On-the-Side SSA Form for RTL#
The patterns of an individual RTL instruction describe which registers are inputs to that instruction and which registers are outputs from that instruction. However, it is often useful to know where the definition of a register input comes from and where the result of a register output is used. One way of obtaining this information is to use the RTL SSA form, which provides a Static Single Assignment representation of the RTL instructions.

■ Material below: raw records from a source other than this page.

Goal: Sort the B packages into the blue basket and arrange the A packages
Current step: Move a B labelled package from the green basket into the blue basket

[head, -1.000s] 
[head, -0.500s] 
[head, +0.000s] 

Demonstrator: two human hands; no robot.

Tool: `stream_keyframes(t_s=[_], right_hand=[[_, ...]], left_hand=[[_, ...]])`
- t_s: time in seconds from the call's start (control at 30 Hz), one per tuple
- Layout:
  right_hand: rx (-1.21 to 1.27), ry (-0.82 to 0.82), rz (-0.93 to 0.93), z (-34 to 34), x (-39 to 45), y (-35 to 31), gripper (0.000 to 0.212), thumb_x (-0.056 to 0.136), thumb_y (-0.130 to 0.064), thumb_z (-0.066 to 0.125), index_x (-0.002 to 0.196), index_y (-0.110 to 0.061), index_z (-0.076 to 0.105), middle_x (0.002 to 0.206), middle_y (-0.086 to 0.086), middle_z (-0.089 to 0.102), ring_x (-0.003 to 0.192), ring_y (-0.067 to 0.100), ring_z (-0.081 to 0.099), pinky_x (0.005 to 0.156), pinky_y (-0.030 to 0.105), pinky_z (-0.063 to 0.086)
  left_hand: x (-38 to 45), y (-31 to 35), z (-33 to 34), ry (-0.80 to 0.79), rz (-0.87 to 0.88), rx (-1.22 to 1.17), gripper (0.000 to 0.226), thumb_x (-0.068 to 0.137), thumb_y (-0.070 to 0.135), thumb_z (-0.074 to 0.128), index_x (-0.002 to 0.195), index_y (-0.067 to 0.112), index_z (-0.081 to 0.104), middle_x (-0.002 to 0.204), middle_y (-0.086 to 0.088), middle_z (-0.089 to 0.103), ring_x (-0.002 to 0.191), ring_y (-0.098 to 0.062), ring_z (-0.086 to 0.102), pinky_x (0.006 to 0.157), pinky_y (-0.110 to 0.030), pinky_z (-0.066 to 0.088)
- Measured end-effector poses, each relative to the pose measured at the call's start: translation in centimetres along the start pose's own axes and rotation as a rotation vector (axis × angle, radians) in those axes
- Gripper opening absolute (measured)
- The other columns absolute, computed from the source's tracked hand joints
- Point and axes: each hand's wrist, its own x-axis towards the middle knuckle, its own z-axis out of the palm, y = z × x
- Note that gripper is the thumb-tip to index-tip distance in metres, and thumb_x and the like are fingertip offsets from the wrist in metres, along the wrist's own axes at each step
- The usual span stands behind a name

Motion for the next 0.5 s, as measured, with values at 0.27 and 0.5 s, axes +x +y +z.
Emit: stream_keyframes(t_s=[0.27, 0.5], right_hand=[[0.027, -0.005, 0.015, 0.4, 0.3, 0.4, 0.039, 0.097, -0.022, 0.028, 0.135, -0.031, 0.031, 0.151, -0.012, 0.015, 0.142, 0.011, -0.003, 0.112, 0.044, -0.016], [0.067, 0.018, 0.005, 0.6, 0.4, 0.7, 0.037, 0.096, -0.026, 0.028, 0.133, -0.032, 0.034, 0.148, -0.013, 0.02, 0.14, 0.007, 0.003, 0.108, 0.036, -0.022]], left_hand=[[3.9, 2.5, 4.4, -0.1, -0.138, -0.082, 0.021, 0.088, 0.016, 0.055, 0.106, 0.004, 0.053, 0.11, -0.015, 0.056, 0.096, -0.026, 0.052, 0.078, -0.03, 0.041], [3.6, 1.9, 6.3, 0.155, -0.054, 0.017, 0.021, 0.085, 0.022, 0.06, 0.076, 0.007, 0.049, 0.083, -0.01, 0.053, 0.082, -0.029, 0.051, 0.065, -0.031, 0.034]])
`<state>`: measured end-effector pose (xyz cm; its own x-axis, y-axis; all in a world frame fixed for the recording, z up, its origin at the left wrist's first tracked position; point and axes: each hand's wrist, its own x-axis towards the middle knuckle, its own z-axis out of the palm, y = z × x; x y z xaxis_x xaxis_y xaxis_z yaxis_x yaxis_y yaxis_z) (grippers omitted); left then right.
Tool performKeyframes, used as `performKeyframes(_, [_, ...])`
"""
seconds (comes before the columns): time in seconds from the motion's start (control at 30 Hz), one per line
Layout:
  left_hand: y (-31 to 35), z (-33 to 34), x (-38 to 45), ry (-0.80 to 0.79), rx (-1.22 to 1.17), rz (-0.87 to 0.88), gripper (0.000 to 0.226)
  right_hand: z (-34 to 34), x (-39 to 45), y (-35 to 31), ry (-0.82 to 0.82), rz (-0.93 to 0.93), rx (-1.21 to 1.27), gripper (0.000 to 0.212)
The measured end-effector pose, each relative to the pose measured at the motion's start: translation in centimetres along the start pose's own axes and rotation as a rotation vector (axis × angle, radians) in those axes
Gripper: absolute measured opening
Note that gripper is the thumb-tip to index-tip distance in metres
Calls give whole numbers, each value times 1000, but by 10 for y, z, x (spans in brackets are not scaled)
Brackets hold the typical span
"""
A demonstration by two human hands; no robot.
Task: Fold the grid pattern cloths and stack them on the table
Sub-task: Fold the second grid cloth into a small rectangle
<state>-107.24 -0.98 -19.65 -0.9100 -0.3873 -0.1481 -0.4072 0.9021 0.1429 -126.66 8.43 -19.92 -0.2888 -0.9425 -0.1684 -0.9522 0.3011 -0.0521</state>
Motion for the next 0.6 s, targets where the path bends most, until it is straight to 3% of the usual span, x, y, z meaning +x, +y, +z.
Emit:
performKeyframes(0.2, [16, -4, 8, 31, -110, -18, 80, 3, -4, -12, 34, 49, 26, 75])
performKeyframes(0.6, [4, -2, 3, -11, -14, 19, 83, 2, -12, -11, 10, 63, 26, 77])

The RTL SSA code is located in the rtl-ssa
subdirectory of the GCC
source tree. This section only gives a brief overview of it; please
see the comments in the source code for more details.
Using RTL SSA in a pass#
A pass that wants to use the RTL SSA form should start with the following:
#define INCLUDE_ALGORITHM
#define INCLUDE_FUNCTIONAL
#include "config.h"
#include "system.h"
#include "coretypes.h"
#include "backend.h"
#include "rtl.h"
#include "df.h"
#include "rtl-ssa.h"
All the RTL SSA code is contained in the rtl_ssa
namespace,
so most passes will then want to do:
using namespace rtl_ssa;
However, this is purely a matter of taste, and the examples in the rest of this section do not require it.
The RTL SSA represention is an optional on-the-side feature that applies on top of the normal RTL instructions. It is currently local to individual RTL passes and is not maintained across passes.
However, in order to allow the RTL SSA information to be preserved across
passes in future, crtl->ssa
points to the current function’s
SSA form (if any). Passes that want to use the RTL SSA form should
first do:
crtl->ssa = new rtl_ssa::function_info (fn);
where fn
is the function that the pass is processing.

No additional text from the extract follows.